Supplied material Block Start
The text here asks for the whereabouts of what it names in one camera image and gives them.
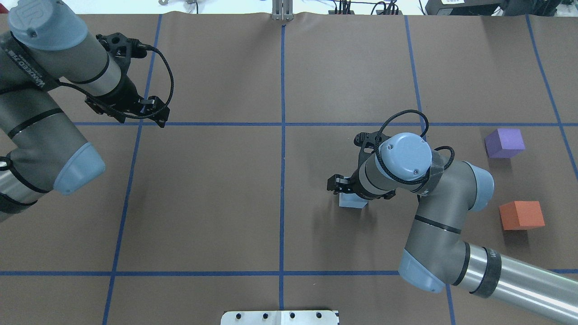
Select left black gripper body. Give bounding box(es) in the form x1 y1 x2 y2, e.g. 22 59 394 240
85 77 143 123

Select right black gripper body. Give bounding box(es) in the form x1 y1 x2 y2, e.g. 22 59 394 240
348 168 396 201

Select light blue foam block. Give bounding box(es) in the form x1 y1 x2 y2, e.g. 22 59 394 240
339 193 368 209

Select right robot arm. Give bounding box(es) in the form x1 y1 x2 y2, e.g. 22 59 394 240
326 131 578 325

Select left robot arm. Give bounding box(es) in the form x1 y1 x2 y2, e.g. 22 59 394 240
0 0 174 221

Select purple foam block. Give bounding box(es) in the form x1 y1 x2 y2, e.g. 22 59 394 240
484 128 526 158

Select orange foam block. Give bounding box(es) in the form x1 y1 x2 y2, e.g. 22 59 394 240
498 201 545 231

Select brown paper table cover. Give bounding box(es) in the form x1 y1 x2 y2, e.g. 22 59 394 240
1 12 577 325

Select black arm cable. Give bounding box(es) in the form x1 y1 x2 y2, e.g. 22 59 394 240
373 110 456 186

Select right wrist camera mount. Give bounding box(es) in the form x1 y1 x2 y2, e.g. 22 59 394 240
353 131 388 167

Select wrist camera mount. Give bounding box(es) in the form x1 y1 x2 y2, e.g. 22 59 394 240
353 131 388 167
96 32 150 65

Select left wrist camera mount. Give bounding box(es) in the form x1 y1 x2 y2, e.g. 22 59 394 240
96 32 150 65

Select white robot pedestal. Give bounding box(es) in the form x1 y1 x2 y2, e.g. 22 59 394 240
220 309 340 325

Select aluminium frame post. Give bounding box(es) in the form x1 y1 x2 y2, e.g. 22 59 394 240
271 0 294 21

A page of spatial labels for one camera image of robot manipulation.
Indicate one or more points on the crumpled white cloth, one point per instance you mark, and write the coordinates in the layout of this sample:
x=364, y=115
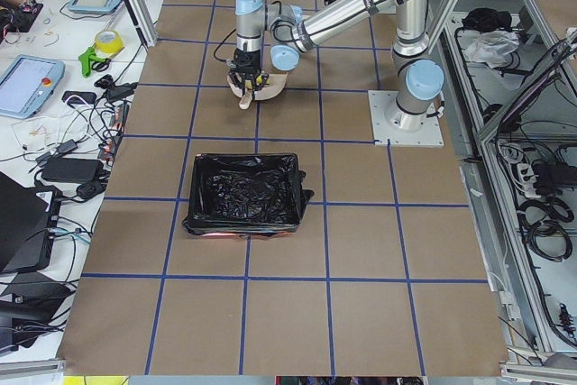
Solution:
x=492, y=48

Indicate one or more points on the black laptop computer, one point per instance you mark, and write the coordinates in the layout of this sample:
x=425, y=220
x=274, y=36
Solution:
x=27, y=215

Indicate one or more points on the green plastic clamp tool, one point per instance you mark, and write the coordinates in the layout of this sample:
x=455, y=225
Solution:
x=91, y=62

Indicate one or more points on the yellow tape roll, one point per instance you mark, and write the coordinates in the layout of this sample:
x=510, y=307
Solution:
x=109, y=42

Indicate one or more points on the black power adapter brick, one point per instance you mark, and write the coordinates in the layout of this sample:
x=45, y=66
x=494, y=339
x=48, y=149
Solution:
x=69, y=170

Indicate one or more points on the black lined trash bin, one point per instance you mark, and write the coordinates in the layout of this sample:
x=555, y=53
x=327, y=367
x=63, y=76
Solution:
x=246, y=194

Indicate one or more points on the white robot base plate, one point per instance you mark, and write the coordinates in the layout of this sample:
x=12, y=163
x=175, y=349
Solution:
x=393, y=127

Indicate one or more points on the beige dustpan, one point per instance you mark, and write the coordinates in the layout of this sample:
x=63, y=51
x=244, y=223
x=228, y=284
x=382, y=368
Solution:
x=248, y=92

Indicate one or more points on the blue teach pendant near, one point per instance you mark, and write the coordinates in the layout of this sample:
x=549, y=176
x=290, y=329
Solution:
x=27, y=84

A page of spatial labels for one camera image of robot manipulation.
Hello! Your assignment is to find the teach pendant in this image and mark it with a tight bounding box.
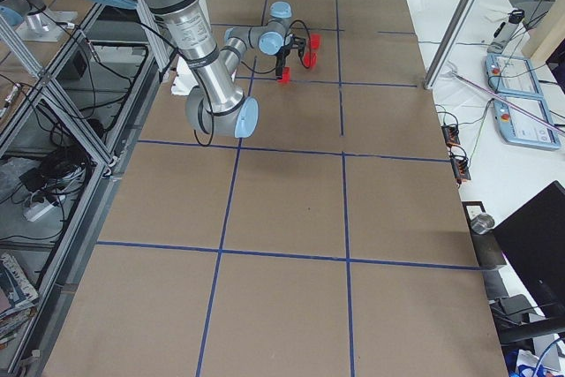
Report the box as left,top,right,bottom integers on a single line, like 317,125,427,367
485,53,543,96
493,95,561,150

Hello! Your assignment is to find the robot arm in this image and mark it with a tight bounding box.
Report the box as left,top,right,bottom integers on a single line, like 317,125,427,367
91,0,259,138
220,1,308,81

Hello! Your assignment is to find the white power strip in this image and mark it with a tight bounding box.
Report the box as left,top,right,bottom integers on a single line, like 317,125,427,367
23,200,59,222

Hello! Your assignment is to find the black monitor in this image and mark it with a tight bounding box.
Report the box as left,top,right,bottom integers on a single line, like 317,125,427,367
493,181,564,316

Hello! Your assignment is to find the metal cup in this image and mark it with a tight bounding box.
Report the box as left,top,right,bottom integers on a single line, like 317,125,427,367
470,213,495,235

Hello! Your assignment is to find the aluminium frame post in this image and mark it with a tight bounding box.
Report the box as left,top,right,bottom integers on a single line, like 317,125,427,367
424,0,477,90

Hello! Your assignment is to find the teach pendant lower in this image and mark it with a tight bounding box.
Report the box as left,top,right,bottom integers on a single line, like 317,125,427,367
493,95,561,150

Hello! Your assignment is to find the red cube block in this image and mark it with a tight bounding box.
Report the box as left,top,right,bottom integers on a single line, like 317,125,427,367
301,52,317,70
277,67,290,84
308,34,321,50

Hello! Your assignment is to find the teach pendant upper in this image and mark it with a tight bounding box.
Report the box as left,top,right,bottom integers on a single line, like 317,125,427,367
485,53,543,96

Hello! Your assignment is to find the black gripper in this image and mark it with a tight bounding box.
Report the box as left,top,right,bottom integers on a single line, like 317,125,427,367
276,36,306,69

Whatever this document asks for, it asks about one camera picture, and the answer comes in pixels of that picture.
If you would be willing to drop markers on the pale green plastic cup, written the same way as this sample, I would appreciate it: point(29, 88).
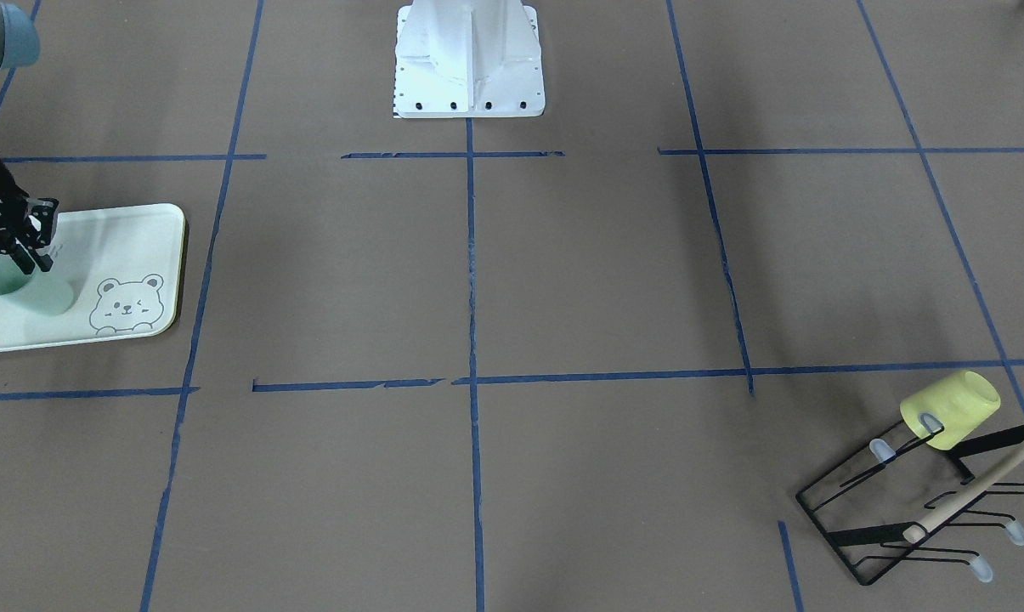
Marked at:
point(37, 292)

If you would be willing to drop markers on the cream bear print tray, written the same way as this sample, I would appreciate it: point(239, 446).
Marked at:
point(125, 265)

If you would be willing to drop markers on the yellow plastic cup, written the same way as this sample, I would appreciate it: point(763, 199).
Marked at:
point(950, 409)

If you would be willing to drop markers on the black wire cup rack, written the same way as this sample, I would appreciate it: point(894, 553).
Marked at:
point(888, 501)

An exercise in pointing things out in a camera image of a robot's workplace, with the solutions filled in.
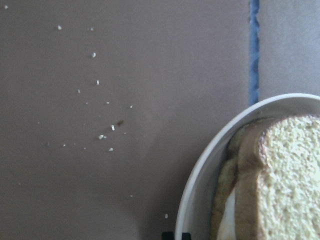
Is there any bread slice under egg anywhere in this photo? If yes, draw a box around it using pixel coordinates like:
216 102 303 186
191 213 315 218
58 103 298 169
210 118 274 240

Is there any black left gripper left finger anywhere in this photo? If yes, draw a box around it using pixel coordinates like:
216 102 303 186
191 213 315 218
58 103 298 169
161 231 174 240

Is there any fried egg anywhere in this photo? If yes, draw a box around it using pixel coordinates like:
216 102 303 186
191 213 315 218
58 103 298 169
216 188 236 240

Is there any bread slice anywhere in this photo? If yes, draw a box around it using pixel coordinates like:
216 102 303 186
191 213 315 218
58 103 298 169
235 115 320 240
210 118 274 240

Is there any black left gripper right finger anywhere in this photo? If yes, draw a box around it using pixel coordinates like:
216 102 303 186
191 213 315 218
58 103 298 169
181 232 191 240

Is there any white round plate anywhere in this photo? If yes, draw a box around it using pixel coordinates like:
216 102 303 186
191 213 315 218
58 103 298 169
174 93 320 240

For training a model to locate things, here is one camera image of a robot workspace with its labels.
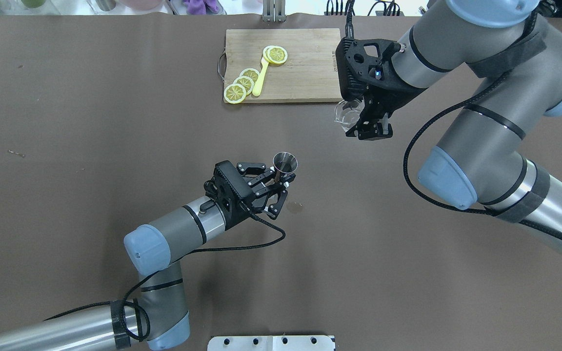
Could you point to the purple cloth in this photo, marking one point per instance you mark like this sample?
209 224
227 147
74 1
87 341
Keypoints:
202 7

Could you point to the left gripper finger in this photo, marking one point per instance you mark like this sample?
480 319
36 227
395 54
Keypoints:
270 199
254 175

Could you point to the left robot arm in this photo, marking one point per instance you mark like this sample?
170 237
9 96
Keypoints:
155 310

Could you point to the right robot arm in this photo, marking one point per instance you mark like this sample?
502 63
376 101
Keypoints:
465 159

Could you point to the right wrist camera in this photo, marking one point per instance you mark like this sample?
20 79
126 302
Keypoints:
363 63

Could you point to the clear glass cup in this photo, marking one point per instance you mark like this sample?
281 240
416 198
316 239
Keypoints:
348 112

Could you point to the lemon slice on spoon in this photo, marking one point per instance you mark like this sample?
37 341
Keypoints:
275 54

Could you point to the steel jigger measuring cup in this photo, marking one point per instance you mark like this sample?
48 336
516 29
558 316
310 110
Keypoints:
284 165

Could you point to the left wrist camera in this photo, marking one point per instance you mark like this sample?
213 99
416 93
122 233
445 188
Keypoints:
225 176

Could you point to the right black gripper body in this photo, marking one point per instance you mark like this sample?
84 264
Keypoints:
394 98

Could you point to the aluminium frame post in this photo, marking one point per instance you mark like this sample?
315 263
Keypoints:
274 11

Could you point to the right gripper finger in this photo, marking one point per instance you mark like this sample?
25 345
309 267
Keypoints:
371 127

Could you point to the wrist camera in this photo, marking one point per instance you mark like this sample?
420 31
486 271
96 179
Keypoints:
363 63
225 176

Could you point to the lemon slice rear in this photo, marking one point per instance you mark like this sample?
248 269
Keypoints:
250 73

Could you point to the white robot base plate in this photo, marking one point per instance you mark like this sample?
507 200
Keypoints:
273 343

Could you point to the lemon slice middle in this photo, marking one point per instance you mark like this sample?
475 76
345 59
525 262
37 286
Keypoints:
246 82

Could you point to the wooden cutting board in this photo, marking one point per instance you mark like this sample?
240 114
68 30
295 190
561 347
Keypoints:
308 76

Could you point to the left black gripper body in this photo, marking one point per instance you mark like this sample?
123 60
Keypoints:
236 216

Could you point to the lemon slice front left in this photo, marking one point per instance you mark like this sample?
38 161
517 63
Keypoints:
234 93

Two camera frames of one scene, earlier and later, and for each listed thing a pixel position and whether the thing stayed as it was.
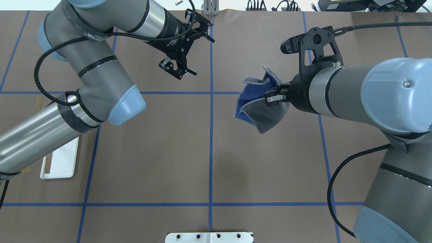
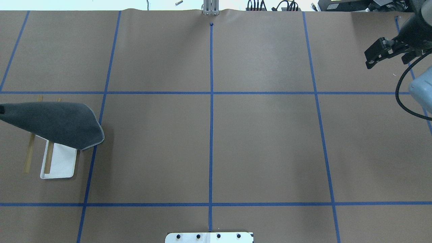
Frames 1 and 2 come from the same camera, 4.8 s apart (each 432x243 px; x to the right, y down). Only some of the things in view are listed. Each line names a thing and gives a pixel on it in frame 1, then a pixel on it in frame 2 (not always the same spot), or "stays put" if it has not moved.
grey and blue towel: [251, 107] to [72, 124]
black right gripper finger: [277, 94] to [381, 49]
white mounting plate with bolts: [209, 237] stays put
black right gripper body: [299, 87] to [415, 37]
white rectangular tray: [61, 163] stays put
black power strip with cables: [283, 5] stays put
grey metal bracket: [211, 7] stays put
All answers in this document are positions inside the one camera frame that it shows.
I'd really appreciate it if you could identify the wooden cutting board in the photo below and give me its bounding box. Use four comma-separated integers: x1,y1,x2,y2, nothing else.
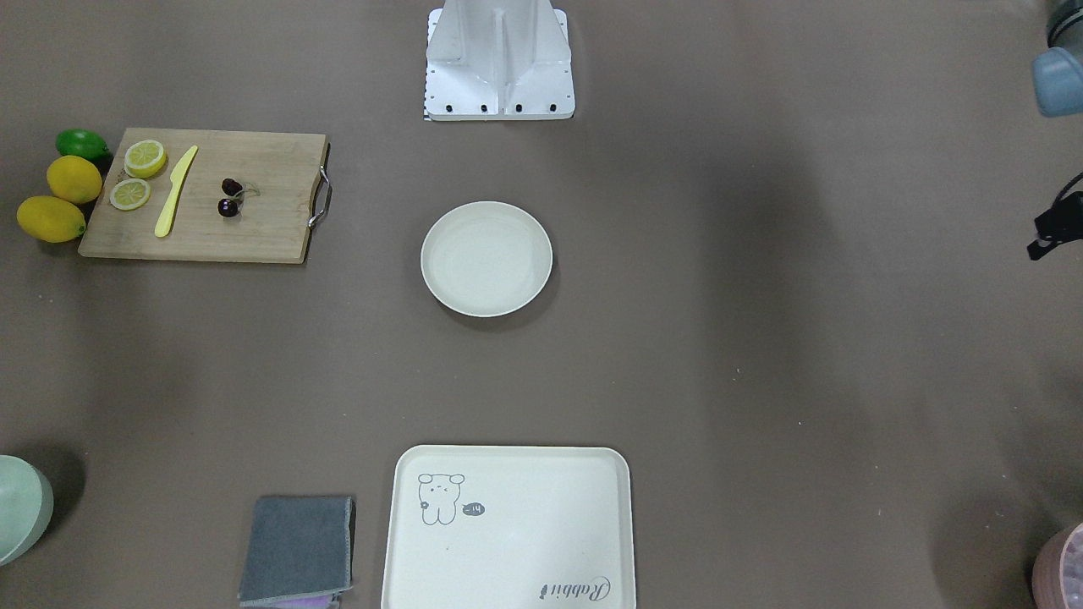
79,127,330,265

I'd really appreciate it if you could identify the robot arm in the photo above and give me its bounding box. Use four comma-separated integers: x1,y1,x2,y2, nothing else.
1031,1,1082,117

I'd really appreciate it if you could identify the cream round plate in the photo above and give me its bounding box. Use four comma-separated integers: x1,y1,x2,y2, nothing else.
419,200,556,318

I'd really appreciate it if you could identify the whole yellow lemon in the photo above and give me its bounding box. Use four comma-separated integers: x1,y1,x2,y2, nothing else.
17,195,86,244
45,155,103,206

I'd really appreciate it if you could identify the pink bowl with ice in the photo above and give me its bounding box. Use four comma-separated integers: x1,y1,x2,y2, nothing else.
1031,524,1082,608

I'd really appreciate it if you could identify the yellow plastic knife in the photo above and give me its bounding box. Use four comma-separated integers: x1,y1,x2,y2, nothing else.
152,144,200,239

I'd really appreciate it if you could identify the grey folded cloth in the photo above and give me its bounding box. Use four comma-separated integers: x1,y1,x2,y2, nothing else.
239,495,355,608

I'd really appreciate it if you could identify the dark red cherry pair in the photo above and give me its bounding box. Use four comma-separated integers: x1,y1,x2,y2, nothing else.
217,178,261,218

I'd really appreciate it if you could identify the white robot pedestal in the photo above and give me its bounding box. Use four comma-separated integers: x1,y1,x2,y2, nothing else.
423,1,576,121

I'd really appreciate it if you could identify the cream rectangular tray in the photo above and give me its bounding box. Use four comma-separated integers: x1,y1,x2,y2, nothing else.
382,446,637,608

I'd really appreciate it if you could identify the mint green bowl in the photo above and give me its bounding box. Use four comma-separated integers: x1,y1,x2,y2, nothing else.
1,455,54,566

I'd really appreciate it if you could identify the lemon half slice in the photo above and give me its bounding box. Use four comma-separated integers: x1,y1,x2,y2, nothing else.
123,139,168,178

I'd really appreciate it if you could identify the green lime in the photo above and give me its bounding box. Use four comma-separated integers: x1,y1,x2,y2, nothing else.
54,129,112,163

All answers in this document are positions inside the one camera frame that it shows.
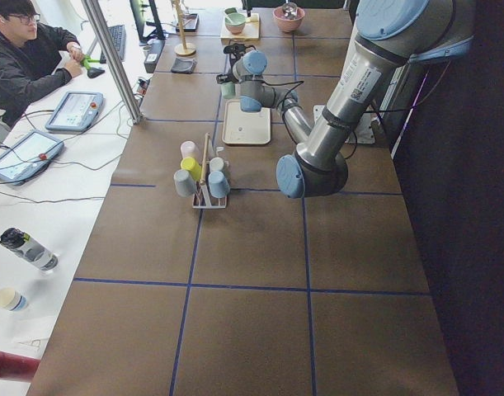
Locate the pink bowl under green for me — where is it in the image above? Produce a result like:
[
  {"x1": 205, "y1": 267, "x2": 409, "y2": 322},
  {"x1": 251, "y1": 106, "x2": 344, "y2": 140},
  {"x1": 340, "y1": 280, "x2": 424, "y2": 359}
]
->
[{"x1": 225, "y1": 22, "x2": 246, "y2": 35}]

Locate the pink bowl with whisk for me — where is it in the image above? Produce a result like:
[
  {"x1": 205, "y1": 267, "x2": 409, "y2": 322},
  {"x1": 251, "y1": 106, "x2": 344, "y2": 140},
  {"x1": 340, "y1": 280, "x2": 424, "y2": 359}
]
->
[{"x1": 272, "y1": 2, "x2": 305, "y2": 33}]

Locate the white wire cup rack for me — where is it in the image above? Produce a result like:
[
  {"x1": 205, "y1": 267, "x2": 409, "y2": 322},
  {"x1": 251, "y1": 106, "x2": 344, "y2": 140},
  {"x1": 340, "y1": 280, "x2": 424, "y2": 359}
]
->
[{"x1": 192, "y1": 133, "x2": 228, "y2": 210}]

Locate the yellow cup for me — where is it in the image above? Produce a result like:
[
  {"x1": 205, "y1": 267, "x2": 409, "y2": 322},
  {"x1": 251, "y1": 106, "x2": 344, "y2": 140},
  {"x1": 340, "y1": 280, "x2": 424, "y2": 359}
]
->
[{"x1": 181, "y1": 157, "x2": 202, "y2": 181}]

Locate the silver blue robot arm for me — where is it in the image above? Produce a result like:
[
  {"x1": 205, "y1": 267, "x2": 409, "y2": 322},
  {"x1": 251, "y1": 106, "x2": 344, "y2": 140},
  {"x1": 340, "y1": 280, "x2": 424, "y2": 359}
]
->
[{"x1": 217, "y1": 0, "x2": 476, "y2": 198}]

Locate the black keyboard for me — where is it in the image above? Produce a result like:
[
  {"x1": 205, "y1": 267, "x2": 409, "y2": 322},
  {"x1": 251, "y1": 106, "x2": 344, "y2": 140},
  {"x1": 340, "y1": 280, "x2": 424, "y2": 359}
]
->
[{"x1": 107, "y1": 25, "x2": 126, "y2": 62}]

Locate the round wooden stand base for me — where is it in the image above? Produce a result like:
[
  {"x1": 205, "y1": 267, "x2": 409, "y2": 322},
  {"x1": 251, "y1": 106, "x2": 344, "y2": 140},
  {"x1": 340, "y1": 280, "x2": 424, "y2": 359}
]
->
[{"x1": 174, "y1": 42, "x2": 196, "y2": 57}]

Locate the clear water bottle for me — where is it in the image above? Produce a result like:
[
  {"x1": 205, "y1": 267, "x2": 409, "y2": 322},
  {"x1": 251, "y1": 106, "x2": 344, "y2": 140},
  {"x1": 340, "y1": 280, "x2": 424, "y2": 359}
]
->
[{"x1": 0, "y1": 228, "x2": 59, "y2": 271}]

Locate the seated person black jacket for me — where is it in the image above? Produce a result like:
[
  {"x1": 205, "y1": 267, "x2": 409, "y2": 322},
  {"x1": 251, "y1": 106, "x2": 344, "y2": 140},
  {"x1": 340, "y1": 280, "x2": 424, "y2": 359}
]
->
[{"x1": 0, "y1": 0, "x2": 85, "y2": 127}]

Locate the bamboo cutting board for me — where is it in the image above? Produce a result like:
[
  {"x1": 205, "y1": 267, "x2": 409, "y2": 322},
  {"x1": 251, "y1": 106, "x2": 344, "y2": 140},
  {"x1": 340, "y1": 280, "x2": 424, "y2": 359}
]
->
[{"x1": 220, "y1": 12, "x2": 261, "y2": 40}]

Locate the grey cup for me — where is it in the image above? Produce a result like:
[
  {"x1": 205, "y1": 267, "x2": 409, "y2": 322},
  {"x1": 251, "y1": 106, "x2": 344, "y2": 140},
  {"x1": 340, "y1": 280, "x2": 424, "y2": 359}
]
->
Supplied material Block End
> [Exercise details] In the data above, which lines include "draw"? Return those lines.

> [Answer section]
Is there any bread slice under egg anywhere in this photo? If yes, draw a box around it using pixel coordinates like:
Is there any black left gripper left finger anywhere in this photo? If yes, draw a box around it using pixel coordinates like:
Is there any fried egg anywhere in this photo? If yes, draw a box around it using pixel coordinates like:
Is there any bread slice anywhere in this photo? If yes, draw a box around it using pixel coordinates like:
Is there any black left gripper right finger anywhere in this photo? If yes, draw a box around it using pixel coordinates like:
Is there any white round plate anywhere in this photo? If yes, draw a box around it using pixel coordinates like:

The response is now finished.